◆ **Task brief**: Return the whole listing unchanged. Drop the images.

◆ **Data extracts**:

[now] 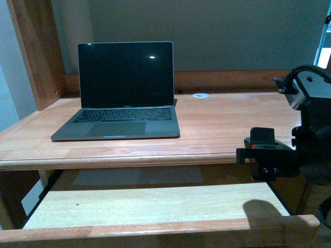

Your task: Place mouse

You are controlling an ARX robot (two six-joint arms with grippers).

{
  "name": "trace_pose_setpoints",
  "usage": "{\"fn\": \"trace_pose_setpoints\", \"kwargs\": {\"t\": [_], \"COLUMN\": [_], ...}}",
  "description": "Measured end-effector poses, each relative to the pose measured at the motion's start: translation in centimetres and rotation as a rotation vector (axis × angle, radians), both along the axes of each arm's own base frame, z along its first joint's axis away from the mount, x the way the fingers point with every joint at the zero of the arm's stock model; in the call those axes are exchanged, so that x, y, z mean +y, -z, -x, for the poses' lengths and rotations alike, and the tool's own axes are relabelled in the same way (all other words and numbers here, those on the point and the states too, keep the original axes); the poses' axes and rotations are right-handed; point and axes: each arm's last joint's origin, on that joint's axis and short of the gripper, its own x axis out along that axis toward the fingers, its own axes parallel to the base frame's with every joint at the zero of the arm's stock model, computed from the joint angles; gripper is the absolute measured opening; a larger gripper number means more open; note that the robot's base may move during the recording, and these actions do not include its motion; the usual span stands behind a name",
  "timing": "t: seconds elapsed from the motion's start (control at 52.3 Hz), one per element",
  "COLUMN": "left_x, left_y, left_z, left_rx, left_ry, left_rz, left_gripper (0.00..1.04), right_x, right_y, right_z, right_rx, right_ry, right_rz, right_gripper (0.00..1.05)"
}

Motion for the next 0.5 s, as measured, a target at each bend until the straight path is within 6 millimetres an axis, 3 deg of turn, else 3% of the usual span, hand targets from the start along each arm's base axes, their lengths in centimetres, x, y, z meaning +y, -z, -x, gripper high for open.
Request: {"fn": "trace_pose_setpoints", "kwargs": {"t": [0.402,0.497], "left_x": [0.0,0.0], "left_y": [0.0,0.0], "left_z": [0.0,0.0], "left_rx": [0.000,0.000], "left_ry": [0.000,0.000], "left_rz": [0.000,0.000], "left_gripper": [0.98,0.98], "right_x": [1.3,1.5], "right_y": [0.4,0.8], "right_z": [-7.3,-8.2], "right_rx": [0.015,0.021], "right_ry": [0.079,0.095], "right_rz": [0.053,0.059], "right_gripper": [0.63,0.63]}}
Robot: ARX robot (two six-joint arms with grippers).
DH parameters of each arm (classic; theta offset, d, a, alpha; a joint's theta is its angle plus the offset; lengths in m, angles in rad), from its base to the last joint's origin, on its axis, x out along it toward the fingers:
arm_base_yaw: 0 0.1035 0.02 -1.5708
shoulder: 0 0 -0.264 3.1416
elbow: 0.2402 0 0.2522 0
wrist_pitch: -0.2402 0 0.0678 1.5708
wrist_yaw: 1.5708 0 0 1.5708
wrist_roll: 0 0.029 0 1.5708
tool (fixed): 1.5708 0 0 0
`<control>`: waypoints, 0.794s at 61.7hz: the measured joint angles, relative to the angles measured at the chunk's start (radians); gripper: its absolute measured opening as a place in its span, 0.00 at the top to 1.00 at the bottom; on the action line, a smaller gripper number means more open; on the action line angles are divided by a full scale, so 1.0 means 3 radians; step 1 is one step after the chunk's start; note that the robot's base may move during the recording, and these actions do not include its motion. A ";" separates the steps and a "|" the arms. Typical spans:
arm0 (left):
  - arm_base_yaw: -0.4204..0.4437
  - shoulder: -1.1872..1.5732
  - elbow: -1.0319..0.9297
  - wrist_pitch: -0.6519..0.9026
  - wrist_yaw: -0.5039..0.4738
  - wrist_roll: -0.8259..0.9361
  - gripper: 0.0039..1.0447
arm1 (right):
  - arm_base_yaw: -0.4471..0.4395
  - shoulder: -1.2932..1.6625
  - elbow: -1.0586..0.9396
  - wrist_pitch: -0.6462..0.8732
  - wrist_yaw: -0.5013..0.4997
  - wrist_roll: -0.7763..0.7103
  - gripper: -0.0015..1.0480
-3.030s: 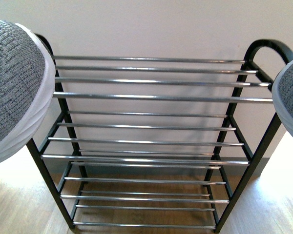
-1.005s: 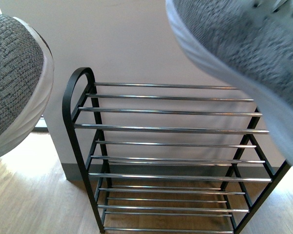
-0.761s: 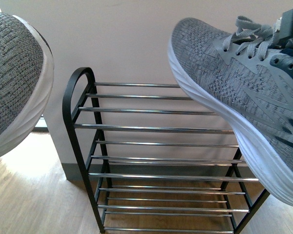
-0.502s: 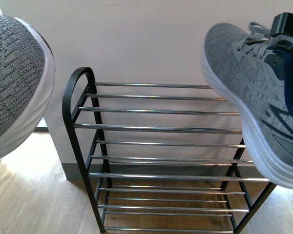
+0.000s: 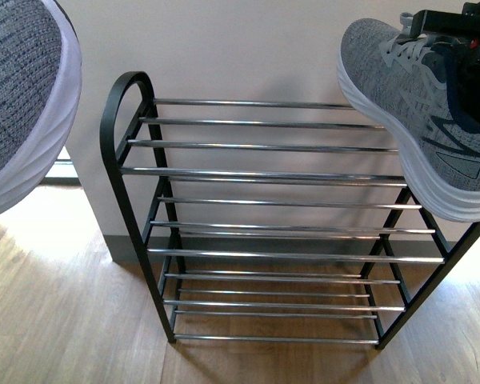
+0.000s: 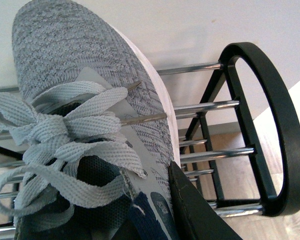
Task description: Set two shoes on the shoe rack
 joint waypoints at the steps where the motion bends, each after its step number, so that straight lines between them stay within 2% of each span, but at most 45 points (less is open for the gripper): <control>1: 0.0000 0.0000 0.0000 0.0000 0.0000 0.0000 0.99 | -0.0011 0.0037 0.0009 0.0017 0.0000 -0.0057 0.99; 19: 0.0000 0.0000 0.0000 0.0000 0.0000 0.0000 0.99 | -0.0135 0.0422 0.0264 0.0057 0.0060 -0.0450 0.99; 49: 0.0000 0.0000 0.0000 0.0000 -0.0001 0.0000 0.99 | -0.0177 0.0556 0.0486 -0.0017 0.0136 -0.0671 0.99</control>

◆ **Solution below**:
[now] 

Your task: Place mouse

You are controlling an ARX robot (two six-joint arms with grippers).

{
  "name": "trace_pose_setpoints",
  "usage": "{\"fn\": \"trace_pose_setpoints\", \"kwargs\": {\"t\": [_], \"COLUMN\": [_], ...}}",
  "description": "Measured end-effector poses, each relative to the pose measured at the motion's start: translation in centimetres and rotation as a rotation vector (axis × angle, radians), both along the axes of each arm's own base frame, z along its first joint's axis away from the mount, x the way the fingers point with every joint at the zero of the arm's stock model; in the call those axes are exchanged, so that x, y, z mean +y, -z, -x, for the poses' lengths and rotations alike, and the tool's own axes are relabelled in the same way (all other words and numbers here, those on the point and the states too, keep the original axes); the poses' axes and rotations are right-handed; point and axes: each arm's last joint's origin, on that joint's axis and short of the gripper, its own x axis out along that axis toward the fingers, its own axes parallel to the base frame's with every joint at the zero of the arm's stock model, computed from the joint angles; gripper is the absolute measured opening; a larger gripper number means more open; note that the robot's base may move during the recording, and these actions do not include its motion; the usual span stands behind a name",
  "timing": "t: seconds elapsed from the motion's start (control at 52.3 Hz), one per element",
  "COLUMN": "left_x, left_y, left_z, left_rx, left_ry, left_rz, left_gripper (0.00..1.04), right_x, right_y, right_z, right_rx, right_ry, right_rz, right_gripper (0.00..1.05)"
}

Motion for the next 0.5 s, as measured, a target at each bend until the straight path is within 6 millimetres an axis, 3 deg of turn, else 3% of the usual span, hand targets from the start along each arm's base axes, their lengths in centimetres, x, y, z meaning +y, -z, -x, gripper high for open.
Request: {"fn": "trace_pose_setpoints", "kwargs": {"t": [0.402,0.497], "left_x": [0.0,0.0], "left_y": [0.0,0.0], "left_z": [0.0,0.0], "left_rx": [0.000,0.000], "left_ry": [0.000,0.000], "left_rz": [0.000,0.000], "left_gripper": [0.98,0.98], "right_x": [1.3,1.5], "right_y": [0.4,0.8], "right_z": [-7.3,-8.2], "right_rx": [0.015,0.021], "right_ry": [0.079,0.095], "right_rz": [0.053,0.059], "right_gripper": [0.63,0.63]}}
Robot: ARX robot (two six-joint arms with grippers).
DH parameters of each arm (classic; theta offset, d, a, alpha; a joint's theta is its angle plus the offset; lengths in m, angles in rad), from its base to the last joint's origin, on its axis, x out along it toward the fingers:
arm_base_yaw: 0 0.1035 0.02 -1.5708
shoulder: 0 0 -0.264 3.1416
elbow: 0.2402 0 0.2522 0
wrist_pitch: -0.2402 0 0.0678 1.5708
wrist_yaw: 1.5708 0 0 1.5708
wrist_roll: 0 0.029 0 1.5708
tool (fixed): 1.5708 0 0 0
`<control>`: waypoints, 0.794s at 61.7hz: the measured joint angles, relative to the angles measured at the chunk's start (radians); gripper: its absolute measured opening as a place in its span, 0.00 at the top to 1.00 at the bottom; on the action line, a smaller gripper number means more open; on the action line angles are divided by a full scale, so 1.0 means 3 radians; step 1 is one step after the chunk's start; note that the robot's base may move during the recording, and these actions do not include its motion. A ";" separates the steps and a "|" the arms. Typical spans:
arm0 (left):
  - arm_base_yaw: -0.4204..0.4437
  - shoulder: -1.1872..1.5732
  - elbow: -1.0319..0.9297
  - wrist_pitch: -0.6519..0.9026
  - wrist_yaw: -0.5039..0.4738
  - wrist_roll: -0.8259..0.9361
  - gripper: 0.0039..1.0447
arm1 (right):
  - arm_base_yaw: -0.4471..0.4395
  - shoulder: -1.2932..1.6625
  - elbow: -1.0586..0.9396
  - wrist_pitch: -0.6462..0.8732
  - wrist_yaw: -0.5013..0.4997
  - wrist_roll: -0.7763..0.7103
  - gripper: -0.0015..1.0480
-3.030s: 
-1.005s: 
-0.761s: 
-0.502s: 
+0.000s: 
+0.000s: 
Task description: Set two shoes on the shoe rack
 joint waypoints at the steps where the motion bends, each after its step number, so that straight lines between them stay within 2% of each span, but at most 45 points (less is open for the gripper): <control>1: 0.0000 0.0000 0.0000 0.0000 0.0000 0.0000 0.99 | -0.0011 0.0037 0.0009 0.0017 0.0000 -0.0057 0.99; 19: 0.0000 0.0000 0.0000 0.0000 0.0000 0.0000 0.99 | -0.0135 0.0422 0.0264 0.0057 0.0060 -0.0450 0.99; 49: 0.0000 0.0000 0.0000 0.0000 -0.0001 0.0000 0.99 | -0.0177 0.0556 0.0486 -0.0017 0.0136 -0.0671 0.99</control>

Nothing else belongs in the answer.